YOUR TASK —
Verbatim, and with nothing else, reproduce the data below from its first line through the line containing "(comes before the".
++++++++
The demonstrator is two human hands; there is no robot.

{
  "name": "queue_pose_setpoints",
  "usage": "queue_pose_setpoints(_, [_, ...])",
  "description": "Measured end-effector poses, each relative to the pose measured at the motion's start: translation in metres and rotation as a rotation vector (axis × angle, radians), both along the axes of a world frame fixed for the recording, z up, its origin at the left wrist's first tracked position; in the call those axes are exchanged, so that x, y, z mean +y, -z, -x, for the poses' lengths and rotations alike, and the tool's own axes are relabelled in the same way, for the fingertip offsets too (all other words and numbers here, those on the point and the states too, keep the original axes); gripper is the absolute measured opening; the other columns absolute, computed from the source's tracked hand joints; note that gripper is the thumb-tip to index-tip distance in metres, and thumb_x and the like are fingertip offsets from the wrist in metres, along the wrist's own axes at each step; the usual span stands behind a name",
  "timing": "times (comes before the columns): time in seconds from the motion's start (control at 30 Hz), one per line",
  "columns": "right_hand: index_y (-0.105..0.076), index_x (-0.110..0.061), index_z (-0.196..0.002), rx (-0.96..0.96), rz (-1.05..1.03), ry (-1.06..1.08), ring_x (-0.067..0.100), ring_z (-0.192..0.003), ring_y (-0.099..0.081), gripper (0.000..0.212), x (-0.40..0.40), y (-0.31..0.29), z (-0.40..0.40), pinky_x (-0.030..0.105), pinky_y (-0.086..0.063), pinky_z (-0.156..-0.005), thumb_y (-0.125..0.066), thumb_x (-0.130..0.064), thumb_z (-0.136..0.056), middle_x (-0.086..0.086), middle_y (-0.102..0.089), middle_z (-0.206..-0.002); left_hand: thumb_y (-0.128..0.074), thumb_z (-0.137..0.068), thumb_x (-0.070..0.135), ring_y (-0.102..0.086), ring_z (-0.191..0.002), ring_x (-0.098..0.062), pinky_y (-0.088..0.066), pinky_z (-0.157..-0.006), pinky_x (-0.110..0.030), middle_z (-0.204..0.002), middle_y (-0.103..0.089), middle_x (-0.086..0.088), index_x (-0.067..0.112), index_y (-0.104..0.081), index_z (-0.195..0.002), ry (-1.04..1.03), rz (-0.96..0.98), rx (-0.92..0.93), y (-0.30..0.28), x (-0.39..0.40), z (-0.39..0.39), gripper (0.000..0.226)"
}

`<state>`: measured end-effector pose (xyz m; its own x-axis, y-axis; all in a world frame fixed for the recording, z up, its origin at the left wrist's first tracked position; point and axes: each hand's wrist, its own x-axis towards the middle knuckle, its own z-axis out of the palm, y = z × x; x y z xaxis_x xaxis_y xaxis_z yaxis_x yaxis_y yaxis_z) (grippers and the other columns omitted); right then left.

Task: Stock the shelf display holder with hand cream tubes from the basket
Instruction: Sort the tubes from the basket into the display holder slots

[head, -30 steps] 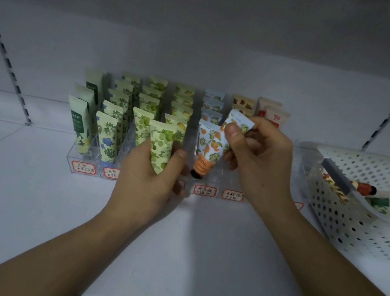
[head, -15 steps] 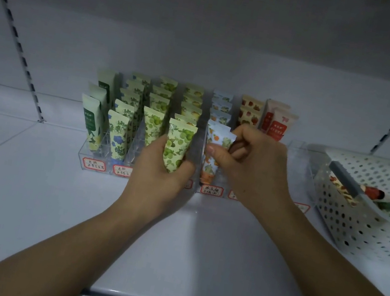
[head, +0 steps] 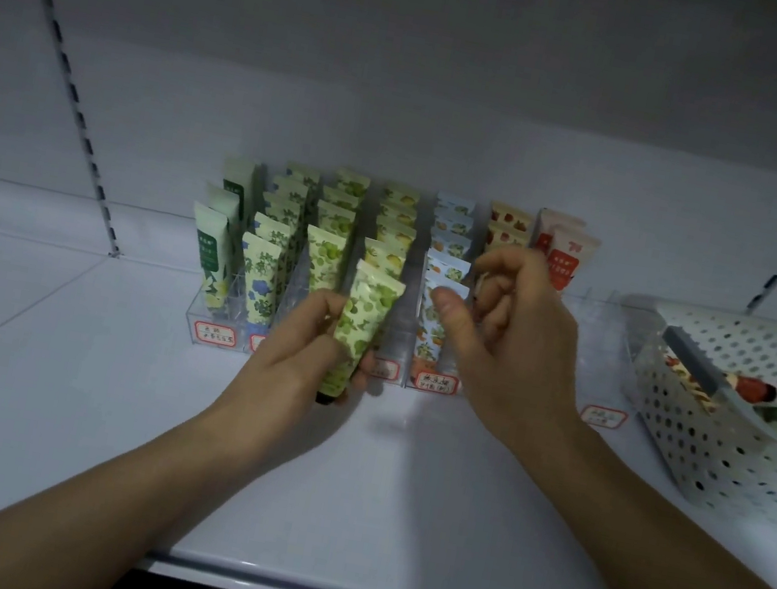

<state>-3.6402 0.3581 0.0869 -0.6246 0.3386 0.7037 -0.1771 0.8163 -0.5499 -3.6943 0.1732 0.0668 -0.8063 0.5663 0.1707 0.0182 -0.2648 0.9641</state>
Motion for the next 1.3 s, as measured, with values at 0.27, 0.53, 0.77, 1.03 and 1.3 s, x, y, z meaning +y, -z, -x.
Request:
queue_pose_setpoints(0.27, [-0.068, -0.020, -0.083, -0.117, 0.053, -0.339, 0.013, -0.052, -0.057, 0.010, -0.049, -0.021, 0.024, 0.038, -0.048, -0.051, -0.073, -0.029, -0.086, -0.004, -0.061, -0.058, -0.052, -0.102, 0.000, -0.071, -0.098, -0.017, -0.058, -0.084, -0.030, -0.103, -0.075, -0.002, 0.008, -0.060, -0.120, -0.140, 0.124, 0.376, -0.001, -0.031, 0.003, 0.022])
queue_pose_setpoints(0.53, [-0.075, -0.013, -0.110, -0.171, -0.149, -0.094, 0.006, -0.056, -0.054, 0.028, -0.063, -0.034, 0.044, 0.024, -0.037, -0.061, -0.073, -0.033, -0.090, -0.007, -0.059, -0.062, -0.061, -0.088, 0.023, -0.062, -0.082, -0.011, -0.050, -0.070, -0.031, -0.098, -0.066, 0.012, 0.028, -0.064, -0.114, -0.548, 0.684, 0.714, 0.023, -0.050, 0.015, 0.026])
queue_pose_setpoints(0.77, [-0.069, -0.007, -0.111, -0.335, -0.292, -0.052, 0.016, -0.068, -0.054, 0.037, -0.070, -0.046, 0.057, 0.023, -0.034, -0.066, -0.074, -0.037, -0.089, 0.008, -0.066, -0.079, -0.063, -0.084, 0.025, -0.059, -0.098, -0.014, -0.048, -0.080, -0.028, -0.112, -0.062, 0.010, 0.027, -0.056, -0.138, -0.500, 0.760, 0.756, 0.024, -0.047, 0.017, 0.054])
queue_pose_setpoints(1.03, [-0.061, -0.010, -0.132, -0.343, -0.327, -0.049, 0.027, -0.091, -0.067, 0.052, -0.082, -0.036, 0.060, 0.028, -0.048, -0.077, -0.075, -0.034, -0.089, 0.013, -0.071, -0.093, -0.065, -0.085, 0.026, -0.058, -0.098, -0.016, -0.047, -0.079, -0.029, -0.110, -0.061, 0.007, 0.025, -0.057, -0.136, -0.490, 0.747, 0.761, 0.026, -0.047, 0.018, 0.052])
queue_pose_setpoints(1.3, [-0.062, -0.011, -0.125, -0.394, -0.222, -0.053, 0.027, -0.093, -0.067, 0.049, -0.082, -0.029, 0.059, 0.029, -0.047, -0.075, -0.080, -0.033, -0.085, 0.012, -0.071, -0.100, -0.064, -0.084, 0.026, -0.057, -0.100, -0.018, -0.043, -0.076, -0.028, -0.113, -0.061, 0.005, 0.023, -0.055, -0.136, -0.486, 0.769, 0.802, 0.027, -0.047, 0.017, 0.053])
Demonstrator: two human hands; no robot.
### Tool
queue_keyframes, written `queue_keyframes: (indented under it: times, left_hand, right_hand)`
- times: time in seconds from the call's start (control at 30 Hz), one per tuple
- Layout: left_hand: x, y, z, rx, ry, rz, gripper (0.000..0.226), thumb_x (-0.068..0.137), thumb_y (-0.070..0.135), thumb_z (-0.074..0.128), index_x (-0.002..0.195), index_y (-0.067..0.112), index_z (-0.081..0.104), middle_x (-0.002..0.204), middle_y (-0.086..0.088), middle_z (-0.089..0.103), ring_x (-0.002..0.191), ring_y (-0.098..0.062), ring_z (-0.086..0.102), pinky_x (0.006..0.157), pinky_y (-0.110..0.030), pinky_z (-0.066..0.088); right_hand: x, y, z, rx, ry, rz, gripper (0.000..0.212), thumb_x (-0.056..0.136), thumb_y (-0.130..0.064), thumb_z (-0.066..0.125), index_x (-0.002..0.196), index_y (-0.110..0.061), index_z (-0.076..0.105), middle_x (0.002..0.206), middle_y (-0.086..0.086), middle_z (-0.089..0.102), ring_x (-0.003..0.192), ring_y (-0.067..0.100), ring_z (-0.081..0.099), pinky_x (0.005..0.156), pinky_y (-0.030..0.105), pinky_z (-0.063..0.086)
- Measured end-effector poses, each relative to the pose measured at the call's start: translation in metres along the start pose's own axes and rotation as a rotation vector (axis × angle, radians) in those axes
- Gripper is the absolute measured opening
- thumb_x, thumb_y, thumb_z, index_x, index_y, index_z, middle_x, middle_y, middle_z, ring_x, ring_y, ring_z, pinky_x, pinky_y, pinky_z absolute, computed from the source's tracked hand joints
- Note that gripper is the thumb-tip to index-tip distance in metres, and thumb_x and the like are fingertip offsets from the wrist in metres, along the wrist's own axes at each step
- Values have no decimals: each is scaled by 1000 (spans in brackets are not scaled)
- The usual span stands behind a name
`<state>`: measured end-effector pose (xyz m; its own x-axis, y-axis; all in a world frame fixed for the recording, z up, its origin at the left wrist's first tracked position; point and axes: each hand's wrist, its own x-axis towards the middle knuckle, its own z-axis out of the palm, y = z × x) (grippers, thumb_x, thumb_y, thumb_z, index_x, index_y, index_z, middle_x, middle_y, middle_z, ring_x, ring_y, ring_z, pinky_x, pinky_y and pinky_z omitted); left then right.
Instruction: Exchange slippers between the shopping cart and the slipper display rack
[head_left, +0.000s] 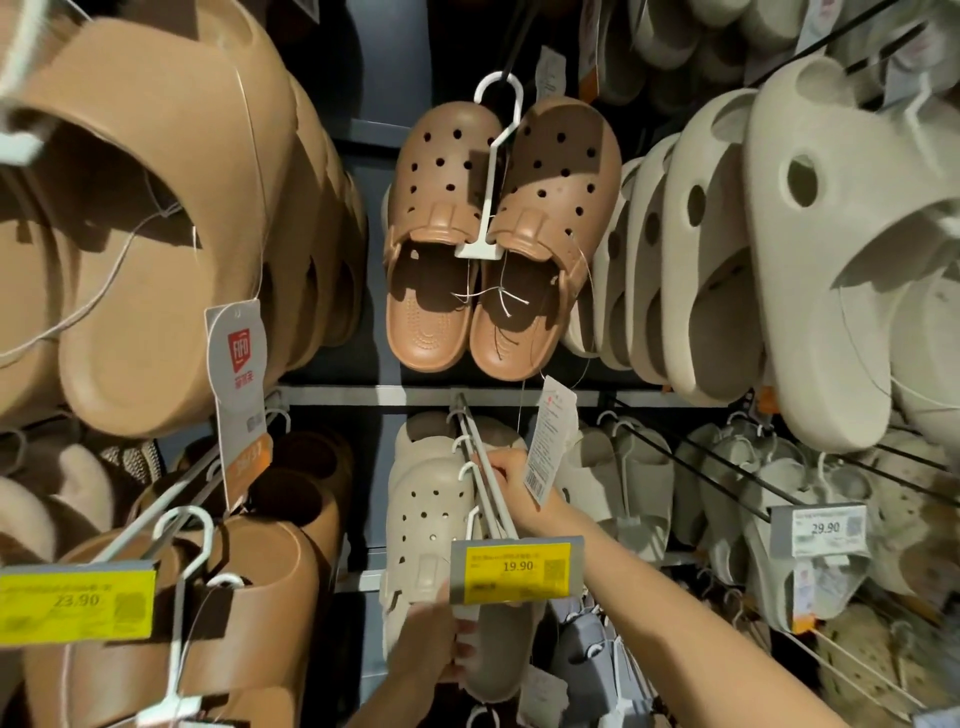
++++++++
WRITTEN RESPONSE —
The demonstrator is two human hands; there is no robot.

{
  "name": "queue_pose_setpoints",
  "usage": "queue_pose_setpoints(_, [_, ...])",
  "description": "Measured end-effector poses, each relative to the pose measured at the motion's start: translation in metres and rotation as a rotation vector (axis × angle, radians), both along the axes of a world frame fixed for the recording, z up, its origin at the left wrist's first tracked position; in the call those axes are exchanged, so that x, y, z mean +y, -z, -x, for the poses' lengths and rotations alike, and the tool's own axes are relabelled in the same way, for the fingertip offsets too (all other words and numbers here, those on the point and the states too, keep the original axes); gripper is the absolute measured opening; the other columns absolute, computed from the source's tracked hand joints; note that gripper is the thumb-tip to index-tip distance in metres, and thumb_x and the like are fingertip offsets from the wrist in metres, along the wrist's own axes at each step; the usual span stands behind a name",
  "timing": "times (comes before the columns): time in seconds from the motion's start (control at 30 Hz), one per line",

The response to this exercise is done.